**EXERCISE GOAL:**
Please return all lines of the data below containing the string "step".

**DATASET CONTENT:**
=====

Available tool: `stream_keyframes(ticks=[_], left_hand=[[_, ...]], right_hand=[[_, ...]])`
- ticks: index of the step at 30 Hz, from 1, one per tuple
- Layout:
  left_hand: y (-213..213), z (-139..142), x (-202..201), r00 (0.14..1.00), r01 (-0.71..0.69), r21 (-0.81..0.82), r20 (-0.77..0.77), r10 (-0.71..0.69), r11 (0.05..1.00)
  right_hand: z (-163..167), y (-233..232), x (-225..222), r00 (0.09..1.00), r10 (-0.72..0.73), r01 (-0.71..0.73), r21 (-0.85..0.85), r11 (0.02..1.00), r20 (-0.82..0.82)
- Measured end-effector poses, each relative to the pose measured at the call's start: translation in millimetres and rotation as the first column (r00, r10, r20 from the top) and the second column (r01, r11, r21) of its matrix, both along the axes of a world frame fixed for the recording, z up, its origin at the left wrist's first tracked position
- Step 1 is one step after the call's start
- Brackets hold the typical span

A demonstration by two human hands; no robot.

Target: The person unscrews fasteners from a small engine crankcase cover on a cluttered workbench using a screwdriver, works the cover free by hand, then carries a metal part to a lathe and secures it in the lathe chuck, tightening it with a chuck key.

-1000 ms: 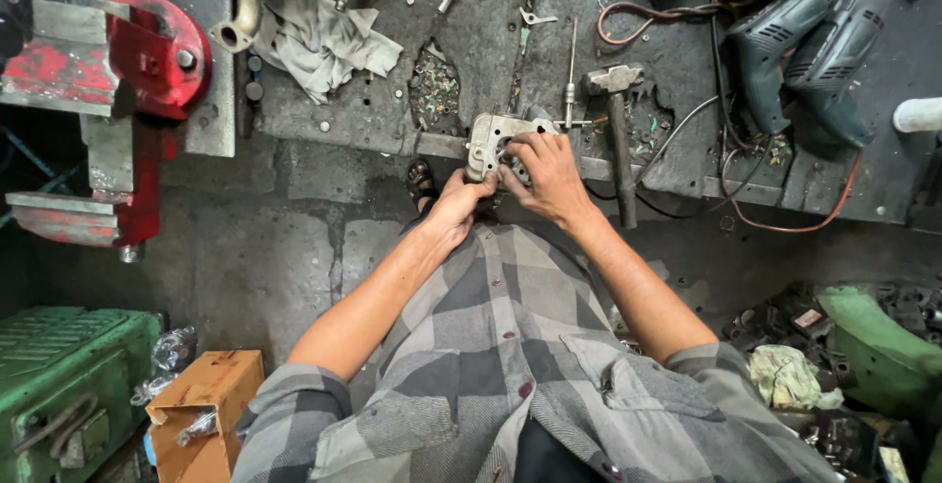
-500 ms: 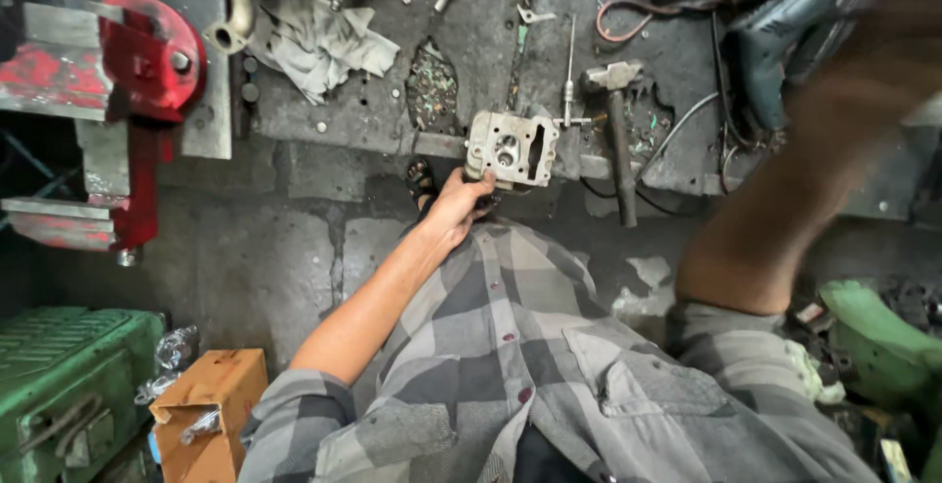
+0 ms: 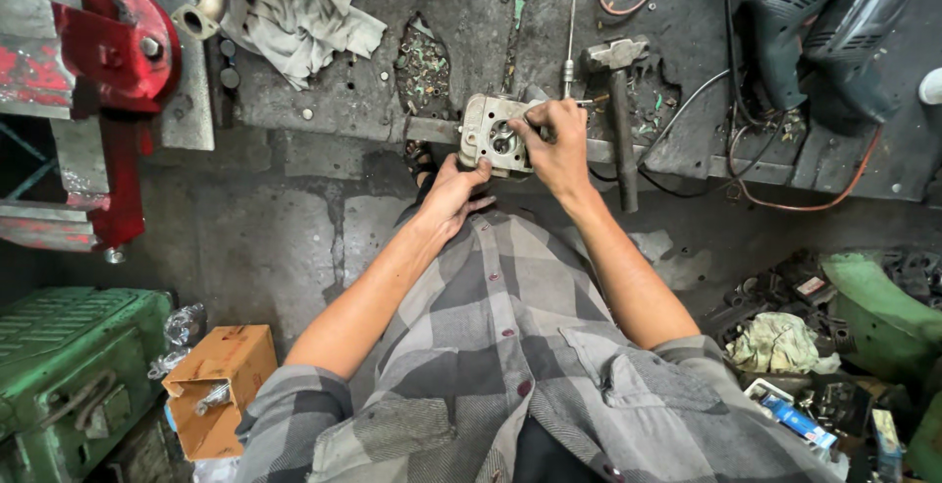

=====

**TASK RESPONSE:**
- ticks: index of the step at 30 Hz, from 1, one per tuple
- Step 1 is one step after the call's start

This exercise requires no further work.